A controversial NASA study says Antarctica is gaining ice. Here’s why you should be skeptical - The Washington Post

Late last week, a study published by NASA scientists in the Journal of Glaciology made the surprising claim that the gigantic continent of Antarctica is actually gaining ice, rather than losing it, to the tune of 82 gigatons (or billion metric tons) per year from 2003 to 2008.

The study has drawn massive amounts of media attention — and no wonder. It contradicts numerous prior scientific claims, including a 2012 study in Science by a small army of polar scientists, a study from earlier this year in Earth and Planetary Science Letters (which found 92 gigatons of net losses per year) and this 2014 study in Geophysical Research Letters (160 gigatons of net losses per year). It also contradicts assertions by the leading consensus body of climate science, the U.N.’s Intergovernmental Panel on Climate Change, which stated in 2013 that Antarctica is “losing mass” and that this process is accelerating. That statement was itself based on multiple studies showing Antarctic ice loss.

Not only does the new research fly in the face of all of this — if true, it also raises serious questions about our current understanding of sea level rise. If Antarctica is actually gaining ice, that means that a significant percentage of the current rise of the seas, estimated at roughly 3.22 millimeters per year by NASA itself, must be coming from elsewhere. (It takes 360 gigatons of ice to raise seas by 1 millimeter).

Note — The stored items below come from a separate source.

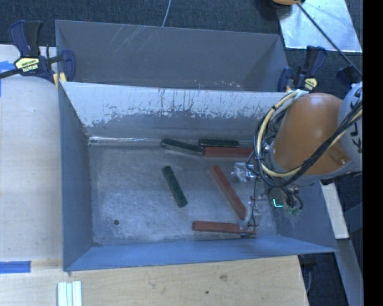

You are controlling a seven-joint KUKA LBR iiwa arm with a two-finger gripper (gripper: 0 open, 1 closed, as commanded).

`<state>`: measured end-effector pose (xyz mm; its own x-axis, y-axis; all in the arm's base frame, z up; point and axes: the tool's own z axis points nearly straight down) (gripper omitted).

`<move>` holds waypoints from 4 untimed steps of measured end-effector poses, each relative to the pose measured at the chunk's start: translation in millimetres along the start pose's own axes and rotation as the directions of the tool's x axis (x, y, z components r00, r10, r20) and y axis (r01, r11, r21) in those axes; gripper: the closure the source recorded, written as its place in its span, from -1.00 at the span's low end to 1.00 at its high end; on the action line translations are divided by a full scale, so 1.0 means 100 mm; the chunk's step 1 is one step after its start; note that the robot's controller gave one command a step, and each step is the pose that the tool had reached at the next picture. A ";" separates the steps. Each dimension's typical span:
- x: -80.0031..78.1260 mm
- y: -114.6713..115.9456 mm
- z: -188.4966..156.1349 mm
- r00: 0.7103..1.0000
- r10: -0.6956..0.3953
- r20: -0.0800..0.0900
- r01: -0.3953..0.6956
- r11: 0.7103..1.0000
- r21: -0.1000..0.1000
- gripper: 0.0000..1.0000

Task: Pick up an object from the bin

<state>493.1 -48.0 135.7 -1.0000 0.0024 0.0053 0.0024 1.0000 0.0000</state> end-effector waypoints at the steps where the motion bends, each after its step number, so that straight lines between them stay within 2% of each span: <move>1: -0.02 0.00 -0.04 1.000 -0.002 0.008 0.002 1.000 0.001 -1.00; 2: 0.07 0.21 -0.06 1.000 -0.013 0.005 0.013 1.000 0.000 -1.00; 3: 0.07 0.27 0.07 1.000 -0.024 0.004 0.024 1.000 0.000 -1.00; 4: 0.04 0.39 -0.11 1.000 -0.003 0.011 0.003 1.000 0.000 -1.00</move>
Offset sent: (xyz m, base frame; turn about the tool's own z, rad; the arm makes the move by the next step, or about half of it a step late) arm -0.0074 0.0213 0.0056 -0.0120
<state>489.3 -8.7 146.3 -1.0000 -0.0001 -0.0058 -0.0001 1.0000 0.0004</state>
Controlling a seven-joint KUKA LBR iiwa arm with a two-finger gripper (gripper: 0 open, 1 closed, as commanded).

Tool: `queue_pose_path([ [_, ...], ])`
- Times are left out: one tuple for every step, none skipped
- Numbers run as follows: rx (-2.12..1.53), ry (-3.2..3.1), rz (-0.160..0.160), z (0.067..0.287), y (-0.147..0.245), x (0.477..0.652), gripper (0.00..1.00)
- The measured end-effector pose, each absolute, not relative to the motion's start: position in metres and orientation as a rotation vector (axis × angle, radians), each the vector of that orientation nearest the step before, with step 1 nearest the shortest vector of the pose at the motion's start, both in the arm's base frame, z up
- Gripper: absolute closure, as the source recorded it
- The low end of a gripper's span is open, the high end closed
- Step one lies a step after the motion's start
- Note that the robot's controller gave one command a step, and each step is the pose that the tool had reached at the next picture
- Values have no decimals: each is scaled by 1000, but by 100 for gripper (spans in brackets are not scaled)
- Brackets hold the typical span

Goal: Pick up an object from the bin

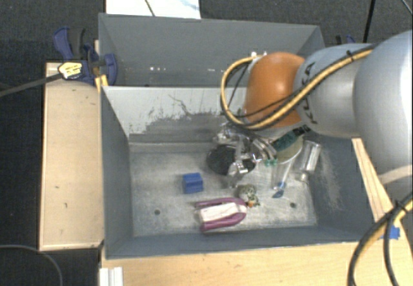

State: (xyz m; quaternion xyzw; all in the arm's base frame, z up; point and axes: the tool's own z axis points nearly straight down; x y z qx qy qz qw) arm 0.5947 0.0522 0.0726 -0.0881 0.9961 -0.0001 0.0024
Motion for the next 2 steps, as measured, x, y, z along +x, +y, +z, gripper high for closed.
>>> queue_pose_path([
  [-274,3115,0,76,51,597,100],
  [-509,3090,0,205,70,581,100],
])
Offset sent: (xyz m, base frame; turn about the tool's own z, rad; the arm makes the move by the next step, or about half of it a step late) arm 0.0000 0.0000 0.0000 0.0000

No wonder, then, that a number of researchers have been quoted expressing skepticism about the new research, even as climate change doubters have had a field day — adding the study to an argumentative arsenal that previously included misleading claims about growing Antarctic sea ice.

So what’s going on here — and what should you make of the new claim that Antarctica isn’t losing ice or raising our seas?

Measurement disputes and burdens of proof. The new NASA study uses satellite data from NASA’s ICEsat (Ice, Cloud and land Elevation Satellite) and the European Remote-sensing Satellite to derive its results, which are based on precision measurements of the elevation of the ice sheet and how that is changing over time. The key finding is that snow-related mass gain atop the ice sheet is more than compensating for the flow of ice outward in glaciers that reach the sea.

“Our interpretation is that this has been going on since the beginning of the last ice age when the snowfall over the continent doubled, the accumulation over the continent doubled, as shown in ice cores,” says H. Jay Zwally, the lead author and a longtime NASA expert on the planet’s ice sheets and methods for studying them with satellites.

More specifically, the research asserts that a “dynamic thickening” of ice over time has occurred as a result of this snowfall. Or as a NASA explanation puts it, “This small thickening, sustained over thousands of years and spread over the vast expanse of these sectors of Antarctica, corresponds to a very large gain of ice – enough to outweigh the losses from fast-flowing glaciers in other parts of the continent and reduce global sea level rise.”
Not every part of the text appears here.